[Stored items]
⟨
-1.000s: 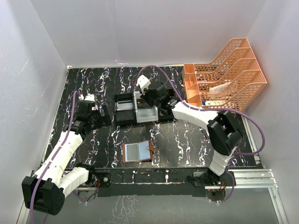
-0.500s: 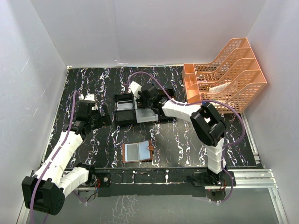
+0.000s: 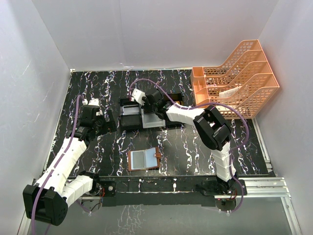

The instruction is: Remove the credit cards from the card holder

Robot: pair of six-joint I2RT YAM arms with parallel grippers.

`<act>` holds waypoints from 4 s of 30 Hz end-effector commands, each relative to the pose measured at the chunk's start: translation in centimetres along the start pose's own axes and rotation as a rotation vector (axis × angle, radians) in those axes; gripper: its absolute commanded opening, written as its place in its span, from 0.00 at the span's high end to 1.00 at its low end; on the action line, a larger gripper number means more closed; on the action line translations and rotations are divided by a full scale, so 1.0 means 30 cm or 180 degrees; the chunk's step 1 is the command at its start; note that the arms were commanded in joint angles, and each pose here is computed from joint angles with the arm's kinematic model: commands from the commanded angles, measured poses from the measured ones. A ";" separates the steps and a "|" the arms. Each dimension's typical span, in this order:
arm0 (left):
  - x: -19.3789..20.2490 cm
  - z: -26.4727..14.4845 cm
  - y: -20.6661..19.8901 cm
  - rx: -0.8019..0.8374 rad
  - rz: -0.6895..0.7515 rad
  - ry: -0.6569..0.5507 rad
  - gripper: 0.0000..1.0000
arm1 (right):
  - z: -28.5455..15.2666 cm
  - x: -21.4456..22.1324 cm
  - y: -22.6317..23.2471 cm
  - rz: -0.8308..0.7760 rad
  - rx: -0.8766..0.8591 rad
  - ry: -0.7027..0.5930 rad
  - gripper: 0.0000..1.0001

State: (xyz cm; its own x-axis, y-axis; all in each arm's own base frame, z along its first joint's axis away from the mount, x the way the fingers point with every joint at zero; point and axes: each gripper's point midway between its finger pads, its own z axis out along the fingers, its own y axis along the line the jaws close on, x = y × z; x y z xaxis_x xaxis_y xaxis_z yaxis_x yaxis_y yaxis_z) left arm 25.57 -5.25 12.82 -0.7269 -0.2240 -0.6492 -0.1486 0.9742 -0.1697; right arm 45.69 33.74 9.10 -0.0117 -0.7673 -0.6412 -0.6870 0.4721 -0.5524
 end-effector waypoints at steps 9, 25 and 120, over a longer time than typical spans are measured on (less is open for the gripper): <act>0.002 0.000 0.015 -0.0055 0.0016 -0.0017 0.01 | 0.020 -0.039 -0.072 -0.0253 0.0219 -0.0100 1.00; 0.009 0.009 0.004 0.0004 0.0049 0.0040 0.01 | 0.038 -0.040 -0.025 -0.0229 0.0053 -0.0042 0.84; -0.046 -0.077 0.046 -0.0147 -0.0167 -0.0379 0.01 | -0.534 -0.101 0.849 0.3409 -0.0073 0.1135 0.44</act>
State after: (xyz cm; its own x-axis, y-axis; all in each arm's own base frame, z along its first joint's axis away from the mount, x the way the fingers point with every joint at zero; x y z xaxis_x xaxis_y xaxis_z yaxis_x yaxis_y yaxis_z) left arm 25.09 -3.95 15.34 -0.6363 -0.2700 -0.7227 -0.2017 0.9624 -0.1820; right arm 15.73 40.56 4.51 -0.8238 -0.0591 -0.5638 -0.2248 0.9470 0.2293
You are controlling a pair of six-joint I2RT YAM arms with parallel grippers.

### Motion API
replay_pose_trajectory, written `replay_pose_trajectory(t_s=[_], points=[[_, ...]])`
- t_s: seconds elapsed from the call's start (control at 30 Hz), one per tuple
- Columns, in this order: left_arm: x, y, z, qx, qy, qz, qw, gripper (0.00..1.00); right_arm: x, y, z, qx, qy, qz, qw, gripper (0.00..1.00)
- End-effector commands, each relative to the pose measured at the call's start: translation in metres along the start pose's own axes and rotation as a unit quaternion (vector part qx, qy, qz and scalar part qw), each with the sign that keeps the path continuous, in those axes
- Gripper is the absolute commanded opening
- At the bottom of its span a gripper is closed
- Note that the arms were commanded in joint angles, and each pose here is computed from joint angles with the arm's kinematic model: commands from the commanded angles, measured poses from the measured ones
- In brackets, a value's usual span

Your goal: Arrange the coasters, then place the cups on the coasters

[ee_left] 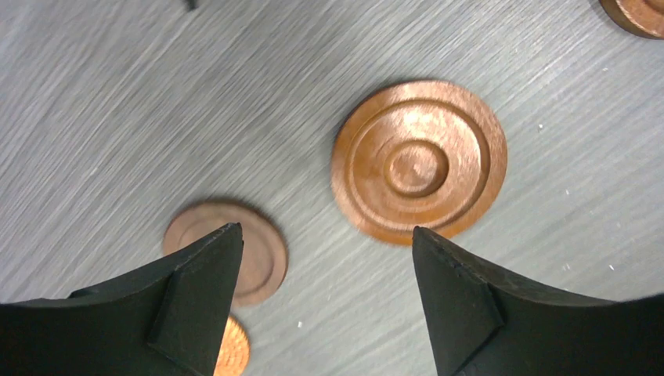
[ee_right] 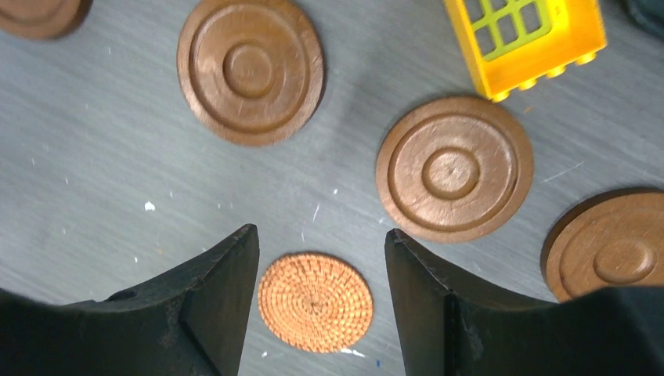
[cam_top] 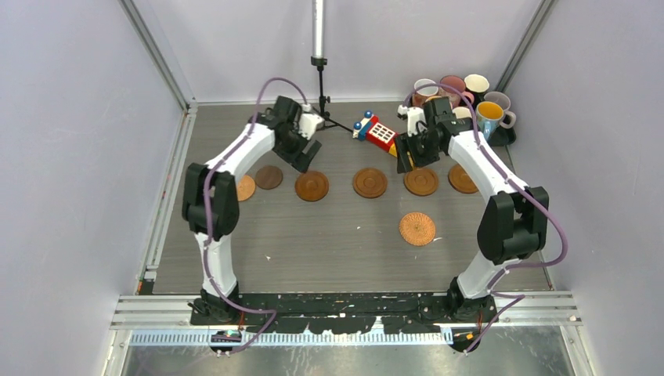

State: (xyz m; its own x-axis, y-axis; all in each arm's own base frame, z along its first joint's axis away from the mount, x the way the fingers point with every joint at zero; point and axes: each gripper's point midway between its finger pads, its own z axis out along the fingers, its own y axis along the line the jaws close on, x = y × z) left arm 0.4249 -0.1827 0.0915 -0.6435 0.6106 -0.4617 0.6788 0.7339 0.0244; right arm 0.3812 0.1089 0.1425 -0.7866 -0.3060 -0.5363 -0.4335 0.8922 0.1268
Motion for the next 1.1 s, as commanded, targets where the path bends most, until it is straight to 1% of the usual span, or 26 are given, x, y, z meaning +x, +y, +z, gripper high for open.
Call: replay_pose_trajectory(t_s=[0.0,0.1,0.2,0.3,0.63,0.77,0.9,0.93,1.07], points=[[-0.003,0.014,-0.058,0.000,-0.064,-0.042,0.997,0.83,0.039,0.014,-0.023,-0.034,0.040,-0.060,0.997,0.65],[0.008,0.015,-0.071,0.002,-0.090,-0.057,0.994,0.88,0.075,0.014,-0.017,-0.040,0.090,-0.069,0.993,0.65],[0.018,0.013,-0.084,0.007,-0.121,-0.077,0.990,0.94,0.103,0.014,-0.013,-0.041,0.120,-0.073,0.989,0.63],[0.031,0.008,-0.085,0.010,-0.118,-0.083,0.989,0.95,0.123,0.013,-0.008,-0.030,0.141,-0.088,0.986,0.61],[0.040,0.001,-0.092,0.013,-0.115,-0.084,0.990,0.96,0.155,0.009,0.013,0.006,0.177,-0.135,0.975,0.56],[0.041,0.001,-0.094,0.010,-0.116,-0.082,0.990,0.96,0.170,0.002,0.021,0.024,0.203,-0.148,0.968,0.55],[0.040,0.000,-0.095,0.011,-0.118,-0.080,0.990,0.97,0.185,-0.005,0.021,0.037,0.227,-0.157,0.960,0.52],[0.040,0.000,-0.096,0.012,-0.118,-0.080,0.990,0.97,0.188,-0.011,0.018,0.053,0.234,-0.159,0.958,0.52],[0.040,-0.001,-0.095,0.014,-0.119,-0.082,0.989,0.98,0.198,-0.023,0.011,0.065,0.248,-0.145,0.956,0.51]])
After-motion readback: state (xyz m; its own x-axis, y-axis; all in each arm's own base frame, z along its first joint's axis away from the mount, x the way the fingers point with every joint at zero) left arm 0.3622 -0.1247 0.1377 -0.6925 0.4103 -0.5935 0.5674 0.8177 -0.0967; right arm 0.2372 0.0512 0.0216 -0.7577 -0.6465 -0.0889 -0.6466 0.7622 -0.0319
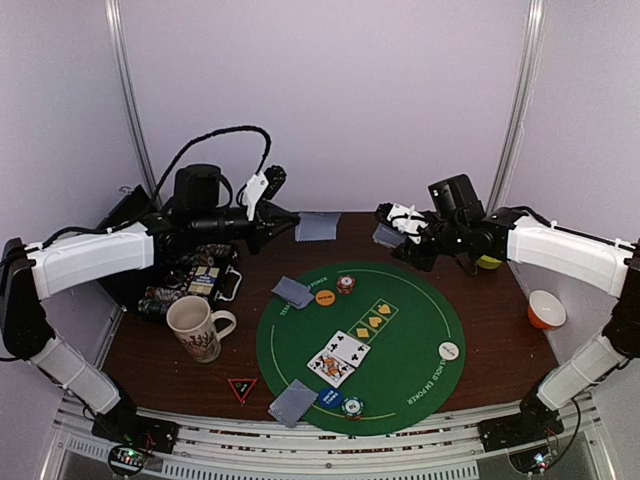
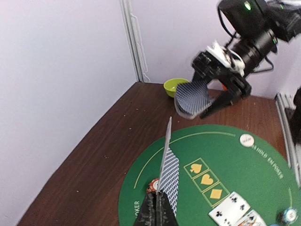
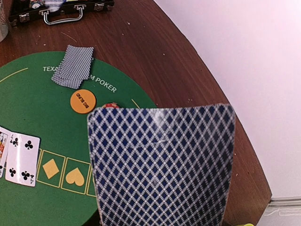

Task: Distribute texas hold em gaming equipment
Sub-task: Pick up the poker card from the face-down deck piles, then flop the poker card into the community card area.

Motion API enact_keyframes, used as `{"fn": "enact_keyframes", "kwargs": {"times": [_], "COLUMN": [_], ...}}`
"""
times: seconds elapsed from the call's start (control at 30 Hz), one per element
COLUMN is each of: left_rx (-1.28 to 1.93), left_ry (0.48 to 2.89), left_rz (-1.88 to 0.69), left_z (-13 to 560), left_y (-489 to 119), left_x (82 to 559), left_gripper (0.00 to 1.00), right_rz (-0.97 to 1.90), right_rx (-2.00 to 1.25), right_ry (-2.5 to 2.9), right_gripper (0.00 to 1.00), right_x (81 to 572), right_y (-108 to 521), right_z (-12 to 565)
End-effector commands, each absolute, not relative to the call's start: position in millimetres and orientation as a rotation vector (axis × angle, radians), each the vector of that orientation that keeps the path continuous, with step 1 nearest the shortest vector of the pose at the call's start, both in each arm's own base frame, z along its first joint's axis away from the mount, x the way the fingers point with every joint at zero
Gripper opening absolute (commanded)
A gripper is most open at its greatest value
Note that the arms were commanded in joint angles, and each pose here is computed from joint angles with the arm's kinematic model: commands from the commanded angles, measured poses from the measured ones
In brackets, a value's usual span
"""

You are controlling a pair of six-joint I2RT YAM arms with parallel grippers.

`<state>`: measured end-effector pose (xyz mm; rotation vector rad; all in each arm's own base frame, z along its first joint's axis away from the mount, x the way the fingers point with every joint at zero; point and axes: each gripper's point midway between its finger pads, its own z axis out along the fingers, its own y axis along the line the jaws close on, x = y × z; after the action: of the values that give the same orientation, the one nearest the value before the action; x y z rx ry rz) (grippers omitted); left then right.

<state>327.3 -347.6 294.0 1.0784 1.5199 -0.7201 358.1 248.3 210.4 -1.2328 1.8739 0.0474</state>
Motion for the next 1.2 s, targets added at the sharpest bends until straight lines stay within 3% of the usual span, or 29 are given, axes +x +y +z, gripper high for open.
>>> {"fn": "enact_keyframes", "kwargs": {"times": [0.0, 0.33, 0.73, 1.17], "left_rx": [1.372, 1.792, 1.758, 1.986], "left_ry": [1.318, 0.943, 0.713, 0.655], "left_rz": [-0.511, -0.297, -0.144, -0.135], "left_z": [255, 177, 148, 70], "left_y": [-353, -421, -481, -493], "left_x": [308, 277, 286, 239], "left_gripper": [0.0, 0.0, 0.0, 0.0], "right_rz": [0.008, -0.018, -0.022, 0.004], "right_rx": [-1.14, -1.12, -1.124, -1.137], "right_ry": [1.884, 1.888, 1.894, 1.884], "right_gripper": [0.46, 0.46, 0.46, 0.46], "right_x": [366, 366, 363, 361], "right_y": [229, 218, 214, 217], "right_z": [225, 233, 233, 233]}}
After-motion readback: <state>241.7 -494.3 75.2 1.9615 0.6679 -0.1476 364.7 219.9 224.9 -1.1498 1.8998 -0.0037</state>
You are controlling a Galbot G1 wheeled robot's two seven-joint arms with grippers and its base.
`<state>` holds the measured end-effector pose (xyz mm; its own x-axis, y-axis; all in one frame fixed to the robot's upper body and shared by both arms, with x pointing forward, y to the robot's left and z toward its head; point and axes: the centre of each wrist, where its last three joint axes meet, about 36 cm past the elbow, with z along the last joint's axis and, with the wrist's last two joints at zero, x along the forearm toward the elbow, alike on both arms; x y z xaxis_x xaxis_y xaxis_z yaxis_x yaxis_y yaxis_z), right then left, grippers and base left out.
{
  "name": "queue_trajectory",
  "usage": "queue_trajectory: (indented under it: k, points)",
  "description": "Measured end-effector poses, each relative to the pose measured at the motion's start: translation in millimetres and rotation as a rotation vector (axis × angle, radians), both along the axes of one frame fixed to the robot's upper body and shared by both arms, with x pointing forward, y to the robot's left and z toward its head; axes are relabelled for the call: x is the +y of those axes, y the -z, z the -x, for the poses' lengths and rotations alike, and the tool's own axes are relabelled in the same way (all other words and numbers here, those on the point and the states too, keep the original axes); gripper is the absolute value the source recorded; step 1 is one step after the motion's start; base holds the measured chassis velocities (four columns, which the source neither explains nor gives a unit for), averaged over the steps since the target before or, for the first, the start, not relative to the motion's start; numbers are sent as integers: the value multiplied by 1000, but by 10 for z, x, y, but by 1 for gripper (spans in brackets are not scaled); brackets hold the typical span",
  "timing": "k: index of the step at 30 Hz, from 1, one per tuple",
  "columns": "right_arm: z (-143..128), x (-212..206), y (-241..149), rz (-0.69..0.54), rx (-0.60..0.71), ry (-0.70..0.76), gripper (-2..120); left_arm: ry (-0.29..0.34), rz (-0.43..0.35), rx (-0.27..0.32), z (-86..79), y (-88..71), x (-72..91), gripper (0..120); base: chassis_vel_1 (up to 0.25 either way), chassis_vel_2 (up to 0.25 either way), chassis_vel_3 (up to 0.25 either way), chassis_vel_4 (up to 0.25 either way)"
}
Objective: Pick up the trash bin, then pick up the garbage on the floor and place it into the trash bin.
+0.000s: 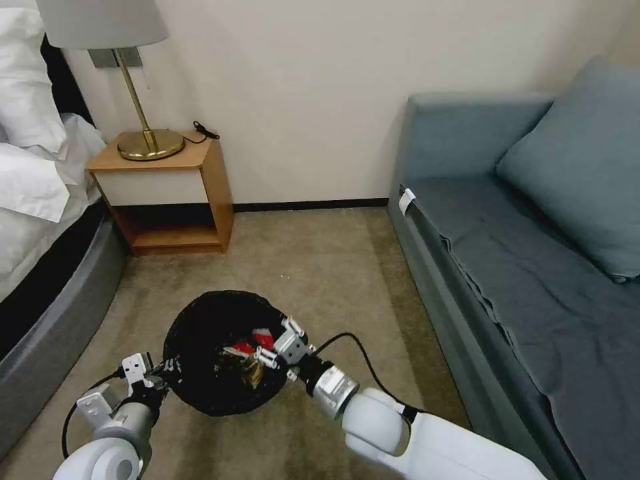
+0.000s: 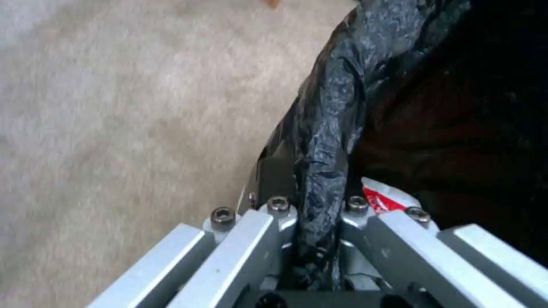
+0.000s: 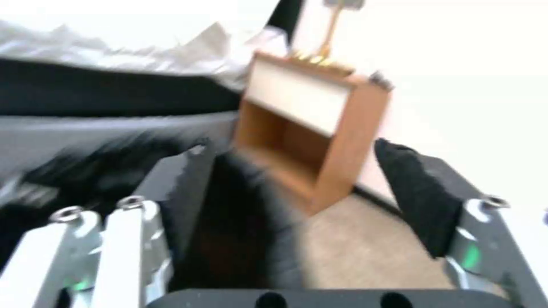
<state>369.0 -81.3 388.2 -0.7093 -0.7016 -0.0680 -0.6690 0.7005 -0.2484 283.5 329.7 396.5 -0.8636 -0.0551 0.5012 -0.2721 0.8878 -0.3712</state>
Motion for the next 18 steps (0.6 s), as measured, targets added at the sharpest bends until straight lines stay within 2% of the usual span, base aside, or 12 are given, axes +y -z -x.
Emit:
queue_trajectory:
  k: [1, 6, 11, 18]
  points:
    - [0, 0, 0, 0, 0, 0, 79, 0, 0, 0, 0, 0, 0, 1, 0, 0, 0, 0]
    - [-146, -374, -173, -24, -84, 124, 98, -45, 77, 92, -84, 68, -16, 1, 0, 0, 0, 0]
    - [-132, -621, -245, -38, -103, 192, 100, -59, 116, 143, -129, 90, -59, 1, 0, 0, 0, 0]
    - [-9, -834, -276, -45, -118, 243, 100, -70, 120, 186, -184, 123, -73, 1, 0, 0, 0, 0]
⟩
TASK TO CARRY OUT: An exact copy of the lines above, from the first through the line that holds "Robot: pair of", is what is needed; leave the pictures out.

RESULT OF THE EXERCISE:
-1.000s: 
-0.500s: 
+0.000s: 

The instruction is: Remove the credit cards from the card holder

Robot: pair of six-joint I2RT YAM arms with parallel grippers.

This completes the output for the exercise.